Under the backdrop of 'higher for longer', what is the trend of the US stock market? Goldman Sachs and Bank of America have different views.
Facing the reality that interest rates will remain high for a longer period of time, can the US stock market continue its upward trend this year? Two of Wall Street's most famous US stock strategists recently gave different opinions.
According to the Zhongtong Finance APP, facing the reality that interest rates will remain high for a longer period of time, two of Wall Street's most famous US stock strategists have given different opinions on whether the US stock market can continue its upward trend this year.
Michael Wilson, a Morgan Stanley strategist who firmly believes in a bearish stock market, said that the correlation between real interest rates and stock returns has further dropped to negative values, indicating that interest rates have once again become a determining factor in stock market performance. However, Savita Subramanian of Bank of America believes that if interest rates remain high, the stock market can still thrive.
Wilson, who correctly predicted the stock market crash in 2022 but failed to predict this year's rebound, wrote in a report to clients on October 1st: "Since mid-July, the stock market has undergone significant changes." He added that the decline in the US stock market after the latest Federal Reserve meeting last month indicates that investors "are starting to question the 'higher for longer' argument."
The general weakness of US stocks since the summer has proven Wilson's pessimistic view. The S&P 500 index fell continuously in August and September, partially erasing the double-digit gains so far this year.

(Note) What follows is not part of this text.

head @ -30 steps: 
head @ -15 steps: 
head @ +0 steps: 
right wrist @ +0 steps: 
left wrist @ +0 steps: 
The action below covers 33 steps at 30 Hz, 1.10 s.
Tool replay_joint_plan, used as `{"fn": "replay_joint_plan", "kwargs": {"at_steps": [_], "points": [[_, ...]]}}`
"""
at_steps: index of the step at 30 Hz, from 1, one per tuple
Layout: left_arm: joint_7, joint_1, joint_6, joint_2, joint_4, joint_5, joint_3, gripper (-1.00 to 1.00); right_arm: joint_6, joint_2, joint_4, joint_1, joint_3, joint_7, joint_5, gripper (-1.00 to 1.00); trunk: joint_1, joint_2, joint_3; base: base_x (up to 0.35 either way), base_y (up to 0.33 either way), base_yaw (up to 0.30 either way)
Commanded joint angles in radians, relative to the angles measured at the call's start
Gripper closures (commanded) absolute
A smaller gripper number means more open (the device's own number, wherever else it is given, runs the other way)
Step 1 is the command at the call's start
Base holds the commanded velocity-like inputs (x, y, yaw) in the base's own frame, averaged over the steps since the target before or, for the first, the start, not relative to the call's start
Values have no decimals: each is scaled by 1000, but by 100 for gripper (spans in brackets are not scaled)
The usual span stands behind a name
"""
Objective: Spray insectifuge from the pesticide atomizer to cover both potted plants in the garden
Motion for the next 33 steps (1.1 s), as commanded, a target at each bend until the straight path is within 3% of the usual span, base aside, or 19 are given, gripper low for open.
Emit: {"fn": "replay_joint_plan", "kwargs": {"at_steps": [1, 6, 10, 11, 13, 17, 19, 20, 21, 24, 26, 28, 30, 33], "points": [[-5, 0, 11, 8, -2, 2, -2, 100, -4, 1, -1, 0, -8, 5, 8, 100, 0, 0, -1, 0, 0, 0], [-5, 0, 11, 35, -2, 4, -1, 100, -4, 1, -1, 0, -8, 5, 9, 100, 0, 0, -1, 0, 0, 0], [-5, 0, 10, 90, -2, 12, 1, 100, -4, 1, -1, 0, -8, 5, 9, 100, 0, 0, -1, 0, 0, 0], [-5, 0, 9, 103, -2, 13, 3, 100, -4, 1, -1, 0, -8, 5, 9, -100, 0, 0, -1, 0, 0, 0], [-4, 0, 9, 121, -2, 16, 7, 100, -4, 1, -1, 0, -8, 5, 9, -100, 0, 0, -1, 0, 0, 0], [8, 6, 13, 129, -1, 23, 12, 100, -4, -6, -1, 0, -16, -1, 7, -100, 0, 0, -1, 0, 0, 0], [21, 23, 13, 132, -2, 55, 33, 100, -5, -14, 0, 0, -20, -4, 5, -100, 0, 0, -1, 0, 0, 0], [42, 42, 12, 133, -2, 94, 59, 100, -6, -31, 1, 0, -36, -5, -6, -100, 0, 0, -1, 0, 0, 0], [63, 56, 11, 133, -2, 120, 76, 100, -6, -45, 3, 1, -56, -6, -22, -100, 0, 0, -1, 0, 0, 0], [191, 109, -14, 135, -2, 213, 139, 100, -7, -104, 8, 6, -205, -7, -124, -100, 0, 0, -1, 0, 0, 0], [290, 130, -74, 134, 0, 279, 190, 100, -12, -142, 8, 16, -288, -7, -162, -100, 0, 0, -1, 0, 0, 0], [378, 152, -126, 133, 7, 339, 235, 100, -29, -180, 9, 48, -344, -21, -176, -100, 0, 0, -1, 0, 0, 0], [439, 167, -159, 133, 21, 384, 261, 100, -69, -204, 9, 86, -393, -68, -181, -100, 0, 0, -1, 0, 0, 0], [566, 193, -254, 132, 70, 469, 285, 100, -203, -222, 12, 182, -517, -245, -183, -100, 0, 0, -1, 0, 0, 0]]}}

On Monday, US stocks continued to decline due to rising bond yields, further weakening investors' preference for risk assets. Last Friday, US stocks ended their worst month of the year, with weeks of selling due to concerns about the impact of restrictive monetary policy on economic growth.
In contrast, Subramanian of Bank of America believes that there is reason to remain optimistic even if borrowing costs remain high. She said that first, the proportion of large-cap companies shrinking to small-cap stocks is 50% higher than the opposite, which is the opposite of the situation in the past few decades, indicating that higher capital costs have "eliminated the weak" and put the S&P 500 index in a "good state".
In addition, she pointed out that from 1985 to 2005, the annualized return rate of the S&P 500 index was 15%, while the actual return rate was 3.5%. It is reported that after missing out on the uptrend in the first half of this year, Subramanian was one of the first sell-side strategists to have a positive attitude towards US stocks this year. Since May, this strategist, who also correctly predicted last year's stock market crash, has raised her year-end forecast for the S&P 500 index twice.
Goldman Sachs is also optimistic about US stocks. These bulls view the recent decline as a normal seasonal downturn and point out that the stock market is undervalued, and the upcoming earnings season is a reason to buy, and investors should be prepared for a potential rebound at the end of the year. Goldman Sachs said on Monday that the recent sell-off has led to historically low valuations for tech stocks, as earnings expectations continue to rise. This suggests that the stock market may experience a surge similar to earlier this year.
Bank of America also pointed out that the recent pessimism is another reason to buy stocks. The bank's sell-side indicator, which tracks the sentiment of sell-side strategists' stock allocation recommendations, remained at levels before the rally for 95% of the time in September.
The bank stated, "Wall Street is bearish, lacking confidence, (thus the stock market) is stagnant." However, it advised, "Buy stocks, sell bonds."